PROBLEM STATEMENT:
Identify all lines below that hold "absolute" and collect them.

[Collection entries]
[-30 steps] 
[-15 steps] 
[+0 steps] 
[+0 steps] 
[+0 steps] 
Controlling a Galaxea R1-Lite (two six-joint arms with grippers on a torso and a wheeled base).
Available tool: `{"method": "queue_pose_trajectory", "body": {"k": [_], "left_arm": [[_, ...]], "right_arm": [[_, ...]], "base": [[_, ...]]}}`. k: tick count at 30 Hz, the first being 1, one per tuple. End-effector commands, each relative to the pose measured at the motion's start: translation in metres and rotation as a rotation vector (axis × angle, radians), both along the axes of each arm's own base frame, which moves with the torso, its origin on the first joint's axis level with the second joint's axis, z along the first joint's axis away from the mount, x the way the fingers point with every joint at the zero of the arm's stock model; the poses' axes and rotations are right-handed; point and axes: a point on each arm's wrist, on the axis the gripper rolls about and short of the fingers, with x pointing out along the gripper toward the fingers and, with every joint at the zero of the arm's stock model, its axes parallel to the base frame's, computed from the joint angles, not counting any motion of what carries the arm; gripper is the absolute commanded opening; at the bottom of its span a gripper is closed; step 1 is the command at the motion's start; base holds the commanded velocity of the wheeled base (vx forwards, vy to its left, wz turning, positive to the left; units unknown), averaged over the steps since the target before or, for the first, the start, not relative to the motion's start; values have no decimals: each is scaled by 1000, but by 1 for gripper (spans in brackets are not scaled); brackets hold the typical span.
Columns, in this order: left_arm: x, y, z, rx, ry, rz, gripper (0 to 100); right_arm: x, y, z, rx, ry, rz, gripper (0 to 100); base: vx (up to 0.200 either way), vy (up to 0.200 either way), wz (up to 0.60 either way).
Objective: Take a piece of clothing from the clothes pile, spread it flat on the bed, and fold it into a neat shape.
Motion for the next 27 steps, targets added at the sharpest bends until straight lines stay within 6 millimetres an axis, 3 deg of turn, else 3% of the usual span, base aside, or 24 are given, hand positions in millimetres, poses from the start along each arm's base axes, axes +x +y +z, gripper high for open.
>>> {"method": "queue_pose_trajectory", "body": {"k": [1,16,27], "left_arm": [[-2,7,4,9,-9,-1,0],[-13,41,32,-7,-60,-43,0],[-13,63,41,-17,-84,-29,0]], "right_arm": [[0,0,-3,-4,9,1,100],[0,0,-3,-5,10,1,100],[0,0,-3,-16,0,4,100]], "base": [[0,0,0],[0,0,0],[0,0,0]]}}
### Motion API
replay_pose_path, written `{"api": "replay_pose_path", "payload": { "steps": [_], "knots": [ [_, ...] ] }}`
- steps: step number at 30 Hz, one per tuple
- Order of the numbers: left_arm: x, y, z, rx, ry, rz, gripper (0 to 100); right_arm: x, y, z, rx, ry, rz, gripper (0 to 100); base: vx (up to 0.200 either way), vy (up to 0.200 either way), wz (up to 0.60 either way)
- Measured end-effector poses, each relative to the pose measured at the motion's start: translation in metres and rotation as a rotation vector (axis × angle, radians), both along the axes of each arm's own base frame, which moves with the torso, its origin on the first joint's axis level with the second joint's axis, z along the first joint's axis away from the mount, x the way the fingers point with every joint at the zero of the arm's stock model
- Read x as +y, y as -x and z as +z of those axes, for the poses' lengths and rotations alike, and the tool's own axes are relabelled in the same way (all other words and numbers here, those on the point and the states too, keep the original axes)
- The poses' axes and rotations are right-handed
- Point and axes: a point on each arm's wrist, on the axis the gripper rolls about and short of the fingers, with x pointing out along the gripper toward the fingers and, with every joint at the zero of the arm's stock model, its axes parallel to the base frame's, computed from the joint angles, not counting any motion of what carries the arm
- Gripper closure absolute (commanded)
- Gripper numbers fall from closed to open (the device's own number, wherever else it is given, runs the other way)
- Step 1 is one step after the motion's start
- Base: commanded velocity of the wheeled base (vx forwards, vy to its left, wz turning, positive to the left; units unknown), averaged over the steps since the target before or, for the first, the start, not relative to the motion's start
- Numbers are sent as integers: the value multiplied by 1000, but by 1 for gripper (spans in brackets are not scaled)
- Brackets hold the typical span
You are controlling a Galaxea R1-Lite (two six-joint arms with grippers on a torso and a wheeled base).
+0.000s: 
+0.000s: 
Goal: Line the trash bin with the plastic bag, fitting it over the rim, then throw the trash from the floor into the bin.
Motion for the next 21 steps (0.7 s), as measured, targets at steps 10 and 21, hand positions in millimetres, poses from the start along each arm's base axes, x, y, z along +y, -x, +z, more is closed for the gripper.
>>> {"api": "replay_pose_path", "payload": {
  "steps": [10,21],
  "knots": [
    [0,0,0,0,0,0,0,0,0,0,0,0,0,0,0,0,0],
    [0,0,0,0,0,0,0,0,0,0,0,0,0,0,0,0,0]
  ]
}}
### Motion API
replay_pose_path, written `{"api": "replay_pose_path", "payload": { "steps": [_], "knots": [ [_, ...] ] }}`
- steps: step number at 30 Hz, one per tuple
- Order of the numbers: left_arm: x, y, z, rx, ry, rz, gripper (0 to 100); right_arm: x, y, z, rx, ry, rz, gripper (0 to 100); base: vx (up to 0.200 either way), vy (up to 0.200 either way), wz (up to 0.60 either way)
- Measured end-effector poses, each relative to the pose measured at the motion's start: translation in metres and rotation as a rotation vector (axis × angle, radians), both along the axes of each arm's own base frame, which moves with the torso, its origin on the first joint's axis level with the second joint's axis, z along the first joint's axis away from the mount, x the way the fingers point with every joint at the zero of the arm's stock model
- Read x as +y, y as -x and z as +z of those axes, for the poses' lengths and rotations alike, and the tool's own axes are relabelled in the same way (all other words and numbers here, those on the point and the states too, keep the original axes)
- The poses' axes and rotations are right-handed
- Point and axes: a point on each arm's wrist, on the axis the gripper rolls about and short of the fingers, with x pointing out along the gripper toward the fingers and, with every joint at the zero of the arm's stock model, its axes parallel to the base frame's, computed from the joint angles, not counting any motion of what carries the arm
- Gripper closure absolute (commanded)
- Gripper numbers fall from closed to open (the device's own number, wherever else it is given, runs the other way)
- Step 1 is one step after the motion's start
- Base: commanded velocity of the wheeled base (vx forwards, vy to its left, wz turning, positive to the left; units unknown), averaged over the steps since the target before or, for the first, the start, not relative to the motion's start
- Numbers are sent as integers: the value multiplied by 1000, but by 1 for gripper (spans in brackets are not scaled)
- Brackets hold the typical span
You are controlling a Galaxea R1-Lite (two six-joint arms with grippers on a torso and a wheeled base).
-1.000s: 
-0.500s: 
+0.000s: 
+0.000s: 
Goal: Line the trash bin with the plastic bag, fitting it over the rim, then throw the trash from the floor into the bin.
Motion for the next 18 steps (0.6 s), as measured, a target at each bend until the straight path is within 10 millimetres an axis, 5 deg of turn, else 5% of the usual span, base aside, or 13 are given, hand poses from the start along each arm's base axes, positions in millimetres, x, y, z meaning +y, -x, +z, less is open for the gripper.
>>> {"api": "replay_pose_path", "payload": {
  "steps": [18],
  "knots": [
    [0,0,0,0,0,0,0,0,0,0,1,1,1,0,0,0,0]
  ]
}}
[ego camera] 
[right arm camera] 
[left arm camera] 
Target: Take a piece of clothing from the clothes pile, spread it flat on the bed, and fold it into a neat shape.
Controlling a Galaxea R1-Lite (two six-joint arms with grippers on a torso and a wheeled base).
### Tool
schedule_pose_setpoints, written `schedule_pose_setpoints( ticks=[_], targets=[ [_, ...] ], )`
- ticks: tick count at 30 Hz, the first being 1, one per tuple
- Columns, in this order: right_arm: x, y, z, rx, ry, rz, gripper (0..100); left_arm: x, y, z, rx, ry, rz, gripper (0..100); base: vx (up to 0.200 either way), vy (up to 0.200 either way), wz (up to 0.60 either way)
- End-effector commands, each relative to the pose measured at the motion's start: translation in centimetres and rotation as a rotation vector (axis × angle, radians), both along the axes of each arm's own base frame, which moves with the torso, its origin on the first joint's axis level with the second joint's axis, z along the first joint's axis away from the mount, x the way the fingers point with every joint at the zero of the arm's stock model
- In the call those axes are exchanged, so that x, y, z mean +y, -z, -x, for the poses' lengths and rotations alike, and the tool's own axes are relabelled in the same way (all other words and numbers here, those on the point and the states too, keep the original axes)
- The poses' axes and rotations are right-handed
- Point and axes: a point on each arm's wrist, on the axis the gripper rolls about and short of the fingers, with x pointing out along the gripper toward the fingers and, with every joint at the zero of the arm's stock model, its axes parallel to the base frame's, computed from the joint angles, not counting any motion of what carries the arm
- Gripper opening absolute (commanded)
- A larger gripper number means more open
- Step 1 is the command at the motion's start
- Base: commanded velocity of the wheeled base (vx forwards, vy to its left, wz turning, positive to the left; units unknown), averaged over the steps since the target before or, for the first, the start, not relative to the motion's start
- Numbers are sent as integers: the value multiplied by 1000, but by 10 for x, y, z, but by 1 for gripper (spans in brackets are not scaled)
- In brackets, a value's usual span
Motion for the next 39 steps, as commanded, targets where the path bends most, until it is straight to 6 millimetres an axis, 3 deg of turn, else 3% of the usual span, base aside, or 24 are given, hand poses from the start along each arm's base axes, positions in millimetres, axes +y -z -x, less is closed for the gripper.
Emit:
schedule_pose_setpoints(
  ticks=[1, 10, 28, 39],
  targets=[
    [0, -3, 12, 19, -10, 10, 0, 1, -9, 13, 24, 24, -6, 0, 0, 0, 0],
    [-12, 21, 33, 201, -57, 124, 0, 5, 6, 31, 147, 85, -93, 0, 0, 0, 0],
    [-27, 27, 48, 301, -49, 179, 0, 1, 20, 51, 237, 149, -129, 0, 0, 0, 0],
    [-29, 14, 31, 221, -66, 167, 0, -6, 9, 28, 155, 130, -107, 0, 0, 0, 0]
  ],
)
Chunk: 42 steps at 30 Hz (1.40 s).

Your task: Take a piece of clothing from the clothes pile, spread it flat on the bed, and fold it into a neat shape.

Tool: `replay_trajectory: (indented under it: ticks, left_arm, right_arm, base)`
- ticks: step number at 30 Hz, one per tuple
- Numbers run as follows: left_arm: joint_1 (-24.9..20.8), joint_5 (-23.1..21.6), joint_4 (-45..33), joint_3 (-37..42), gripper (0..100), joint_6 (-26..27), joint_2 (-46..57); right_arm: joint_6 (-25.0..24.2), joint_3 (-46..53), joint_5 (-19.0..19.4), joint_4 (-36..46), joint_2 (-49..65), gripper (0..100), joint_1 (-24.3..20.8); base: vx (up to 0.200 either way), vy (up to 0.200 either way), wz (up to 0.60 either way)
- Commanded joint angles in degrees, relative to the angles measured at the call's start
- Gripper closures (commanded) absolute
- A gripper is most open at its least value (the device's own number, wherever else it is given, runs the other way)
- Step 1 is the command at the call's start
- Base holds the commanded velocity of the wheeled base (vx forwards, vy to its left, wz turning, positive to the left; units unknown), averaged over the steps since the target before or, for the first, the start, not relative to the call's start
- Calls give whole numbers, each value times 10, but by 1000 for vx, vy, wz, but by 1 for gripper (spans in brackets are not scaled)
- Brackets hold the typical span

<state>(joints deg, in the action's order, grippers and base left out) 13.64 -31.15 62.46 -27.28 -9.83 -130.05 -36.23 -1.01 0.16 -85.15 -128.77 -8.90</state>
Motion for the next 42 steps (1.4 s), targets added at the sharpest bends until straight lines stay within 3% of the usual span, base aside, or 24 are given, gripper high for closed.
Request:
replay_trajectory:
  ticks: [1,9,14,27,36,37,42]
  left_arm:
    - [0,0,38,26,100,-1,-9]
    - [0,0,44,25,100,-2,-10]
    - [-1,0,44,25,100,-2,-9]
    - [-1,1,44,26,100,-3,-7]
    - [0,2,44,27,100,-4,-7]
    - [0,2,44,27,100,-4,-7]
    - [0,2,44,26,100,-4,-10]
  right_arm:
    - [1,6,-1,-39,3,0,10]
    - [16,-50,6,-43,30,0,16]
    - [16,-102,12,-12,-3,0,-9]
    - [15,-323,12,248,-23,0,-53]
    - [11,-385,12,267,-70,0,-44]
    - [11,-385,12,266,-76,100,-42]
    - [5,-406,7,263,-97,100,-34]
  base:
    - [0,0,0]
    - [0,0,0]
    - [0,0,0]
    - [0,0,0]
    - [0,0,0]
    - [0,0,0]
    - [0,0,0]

PROBLEM SOLUTION:
Available tool: `{"method": "queue_pose_trajectory", "body": {"k": [_], "left_arm": [[_, ...]], "right_arm": [[_, ...]], "base": [[_, ...]]}}`. k: tick count at 30 Hz, the first being 1, one per tuple. End-effector commands, each relative to the pose measured at the motion's start: translation in metres and rotation as a rotation vector (axis × angle, radians), both along the axes of each arm's own base frame, which moves with the torso, its origin on the first joint's axis level with the second joint's axis, z along the first joint's axis away from the mount, x the way the fingers point with every joint at the zero of the arm's stock model; the poses' axes and rotations are right-handed; point and axes: a point on each arm's wrist, on the axis the gripper rolls about and short of the fingers, with x pointing out along the gripper toward the fingers and, with every joint at the zero of the arm's stock model, its axes parallel to the base frame's, computed from the joint angles, not counting any motion of what carries the arm; gripper is the absolute commanded opening; at the bottom of its span a gripper is closed; step 1 is the command at the motion's start; base holds the commanded velocity of the wheeled base (vx forwards, vy to its left, wz turning, positive to the left; units unknown), averaged over the steps since the target before or, for the first, the start, not relative to the motion's start; values have no decimals: each is scaled by 1000, but by 1 for gripper (spans in brackets are not scaled); brackets hold the typical span.
- Gripper closure absolute (commanded)
- Gripper closure absolute (commanded)
- Gripper opening absolute (commanded)
- Gripper closures (commanded) absolute

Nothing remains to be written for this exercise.